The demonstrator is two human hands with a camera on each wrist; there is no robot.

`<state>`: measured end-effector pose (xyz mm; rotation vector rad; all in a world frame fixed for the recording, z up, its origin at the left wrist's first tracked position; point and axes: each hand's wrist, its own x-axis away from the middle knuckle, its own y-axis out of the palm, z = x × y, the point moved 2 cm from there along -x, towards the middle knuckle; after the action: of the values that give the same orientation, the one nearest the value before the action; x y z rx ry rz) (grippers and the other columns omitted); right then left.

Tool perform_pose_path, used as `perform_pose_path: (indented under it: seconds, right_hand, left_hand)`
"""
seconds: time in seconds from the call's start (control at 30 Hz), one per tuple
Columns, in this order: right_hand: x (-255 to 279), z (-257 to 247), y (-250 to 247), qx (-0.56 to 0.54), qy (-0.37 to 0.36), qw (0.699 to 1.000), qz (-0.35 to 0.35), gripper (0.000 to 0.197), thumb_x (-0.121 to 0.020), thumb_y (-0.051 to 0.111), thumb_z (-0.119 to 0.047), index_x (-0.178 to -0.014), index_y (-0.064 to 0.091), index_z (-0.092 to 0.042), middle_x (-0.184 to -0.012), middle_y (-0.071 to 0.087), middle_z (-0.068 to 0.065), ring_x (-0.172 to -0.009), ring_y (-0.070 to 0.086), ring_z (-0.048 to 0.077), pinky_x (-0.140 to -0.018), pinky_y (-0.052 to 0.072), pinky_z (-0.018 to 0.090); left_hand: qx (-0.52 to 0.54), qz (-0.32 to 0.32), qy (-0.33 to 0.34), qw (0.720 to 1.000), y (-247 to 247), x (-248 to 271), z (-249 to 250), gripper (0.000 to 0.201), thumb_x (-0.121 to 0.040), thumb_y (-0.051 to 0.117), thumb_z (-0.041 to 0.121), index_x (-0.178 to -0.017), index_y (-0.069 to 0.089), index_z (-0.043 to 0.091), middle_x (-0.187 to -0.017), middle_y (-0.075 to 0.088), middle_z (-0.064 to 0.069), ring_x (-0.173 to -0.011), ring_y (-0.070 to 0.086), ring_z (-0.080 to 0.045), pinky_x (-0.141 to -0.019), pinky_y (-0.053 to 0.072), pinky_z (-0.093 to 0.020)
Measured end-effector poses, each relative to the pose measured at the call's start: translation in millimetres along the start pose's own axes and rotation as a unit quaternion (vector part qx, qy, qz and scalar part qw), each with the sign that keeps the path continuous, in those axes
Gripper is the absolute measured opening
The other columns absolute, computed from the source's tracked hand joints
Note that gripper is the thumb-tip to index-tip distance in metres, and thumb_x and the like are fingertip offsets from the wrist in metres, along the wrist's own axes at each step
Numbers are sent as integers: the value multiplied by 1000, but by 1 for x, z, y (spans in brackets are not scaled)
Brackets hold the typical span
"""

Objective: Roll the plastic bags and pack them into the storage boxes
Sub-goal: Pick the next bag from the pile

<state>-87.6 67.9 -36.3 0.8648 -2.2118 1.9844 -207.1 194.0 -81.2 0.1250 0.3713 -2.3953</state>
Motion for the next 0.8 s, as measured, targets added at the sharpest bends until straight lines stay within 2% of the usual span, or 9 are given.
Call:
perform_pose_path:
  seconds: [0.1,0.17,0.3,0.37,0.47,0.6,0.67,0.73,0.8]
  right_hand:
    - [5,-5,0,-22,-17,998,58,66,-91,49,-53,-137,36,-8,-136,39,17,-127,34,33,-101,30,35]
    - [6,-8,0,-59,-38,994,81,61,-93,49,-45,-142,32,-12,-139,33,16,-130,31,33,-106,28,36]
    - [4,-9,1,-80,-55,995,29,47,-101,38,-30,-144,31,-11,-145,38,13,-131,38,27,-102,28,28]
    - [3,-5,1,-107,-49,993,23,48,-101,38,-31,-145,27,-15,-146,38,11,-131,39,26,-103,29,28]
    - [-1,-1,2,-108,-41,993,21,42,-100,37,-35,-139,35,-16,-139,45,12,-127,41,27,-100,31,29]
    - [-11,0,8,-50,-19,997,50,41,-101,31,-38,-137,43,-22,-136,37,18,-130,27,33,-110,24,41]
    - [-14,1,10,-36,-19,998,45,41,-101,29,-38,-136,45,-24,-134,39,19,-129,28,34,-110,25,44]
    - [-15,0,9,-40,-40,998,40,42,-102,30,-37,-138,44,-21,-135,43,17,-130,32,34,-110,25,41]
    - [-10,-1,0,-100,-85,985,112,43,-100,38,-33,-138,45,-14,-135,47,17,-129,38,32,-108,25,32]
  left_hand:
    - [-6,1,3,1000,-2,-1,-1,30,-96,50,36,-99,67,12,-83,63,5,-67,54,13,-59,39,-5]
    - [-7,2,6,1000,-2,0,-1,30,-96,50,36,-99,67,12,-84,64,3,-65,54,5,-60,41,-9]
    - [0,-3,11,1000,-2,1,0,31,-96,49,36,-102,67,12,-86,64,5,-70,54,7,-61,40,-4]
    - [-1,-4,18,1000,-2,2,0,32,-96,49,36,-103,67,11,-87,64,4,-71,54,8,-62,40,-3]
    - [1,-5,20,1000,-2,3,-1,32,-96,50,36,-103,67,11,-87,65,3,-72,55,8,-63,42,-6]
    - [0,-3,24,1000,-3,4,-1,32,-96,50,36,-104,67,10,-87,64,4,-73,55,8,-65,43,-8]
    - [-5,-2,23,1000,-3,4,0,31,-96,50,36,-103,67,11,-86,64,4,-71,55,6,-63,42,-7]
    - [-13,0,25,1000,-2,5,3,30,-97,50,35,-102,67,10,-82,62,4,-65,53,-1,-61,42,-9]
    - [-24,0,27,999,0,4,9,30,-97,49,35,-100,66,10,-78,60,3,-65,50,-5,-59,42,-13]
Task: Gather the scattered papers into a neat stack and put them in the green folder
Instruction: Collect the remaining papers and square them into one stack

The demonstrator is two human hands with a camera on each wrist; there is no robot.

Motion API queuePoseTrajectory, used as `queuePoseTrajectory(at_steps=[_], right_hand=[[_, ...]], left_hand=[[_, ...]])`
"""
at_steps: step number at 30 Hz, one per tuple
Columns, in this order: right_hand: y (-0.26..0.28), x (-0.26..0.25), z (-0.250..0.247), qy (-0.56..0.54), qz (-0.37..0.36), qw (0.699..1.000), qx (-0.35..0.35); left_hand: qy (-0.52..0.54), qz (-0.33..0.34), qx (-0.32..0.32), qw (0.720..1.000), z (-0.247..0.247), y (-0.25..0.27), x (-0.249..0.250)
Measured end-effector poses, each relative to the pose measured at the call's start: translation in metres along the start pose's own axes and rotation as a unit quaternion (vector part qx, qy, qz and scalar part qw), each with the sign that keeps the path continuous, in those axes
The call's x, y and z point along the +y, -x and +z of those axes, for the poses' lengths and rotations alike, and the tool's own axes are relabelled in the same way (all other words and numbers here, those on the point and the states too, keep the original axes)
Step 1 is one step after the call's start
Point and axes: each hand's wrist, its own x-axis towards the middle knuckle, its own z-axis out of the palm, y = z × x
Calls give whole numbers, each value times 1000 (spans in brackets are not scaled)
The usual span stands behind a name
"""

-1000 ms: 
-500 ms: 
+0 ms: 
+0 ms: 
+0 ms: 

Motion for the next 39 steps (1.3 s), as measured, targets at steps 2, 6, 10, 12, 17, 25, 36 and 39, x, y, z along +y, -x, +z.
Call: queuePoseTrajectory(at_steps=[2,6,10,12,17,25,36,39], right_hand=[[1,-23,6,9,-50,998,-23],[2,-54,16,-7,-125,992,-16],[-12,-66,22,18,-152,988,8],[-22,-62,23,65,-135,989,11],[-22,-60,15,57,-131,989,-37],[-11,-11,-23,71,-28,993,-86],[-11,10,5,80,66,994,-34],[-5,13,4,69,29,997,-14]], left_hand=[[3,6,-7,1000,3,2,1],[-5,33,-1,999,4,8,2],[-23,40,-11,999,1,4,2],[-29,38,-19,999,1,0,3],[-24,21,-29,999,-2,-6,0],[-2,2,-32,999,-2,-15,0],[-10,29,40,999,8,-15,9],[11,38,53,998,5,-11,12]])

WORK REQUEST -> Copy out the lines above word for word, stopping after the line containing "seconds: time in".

WORKED SOLUTION ->
The demonstrator is two human hands with a camera on each wrist; there is no robot.

`<state>`: measured end-effector pose (xyz mm; rotation vector rad; all in a world frame fixed for the recording, z up, its origin at the left wrist's first tracked position; point and axes: each hand's wrist, its own x-axis away from the middle knuckle, its own y-axis out of the palm, z = x × y, the point moved 2 cm from there along -x, towards the middle knuckle; after the action: of the values that give the same orientation, the one nearest the value before the action; x y z rx ry rz) (grippers and the other columns omitted); right then left.

Tool perform_pose_path, used as `perform_pose_path: (indented under it: seconds, right_hand, left_hand)`
"""
seconds: time in seconds from the call's start (control at 30 Hz), one per tuple

No part of the exercise remains open.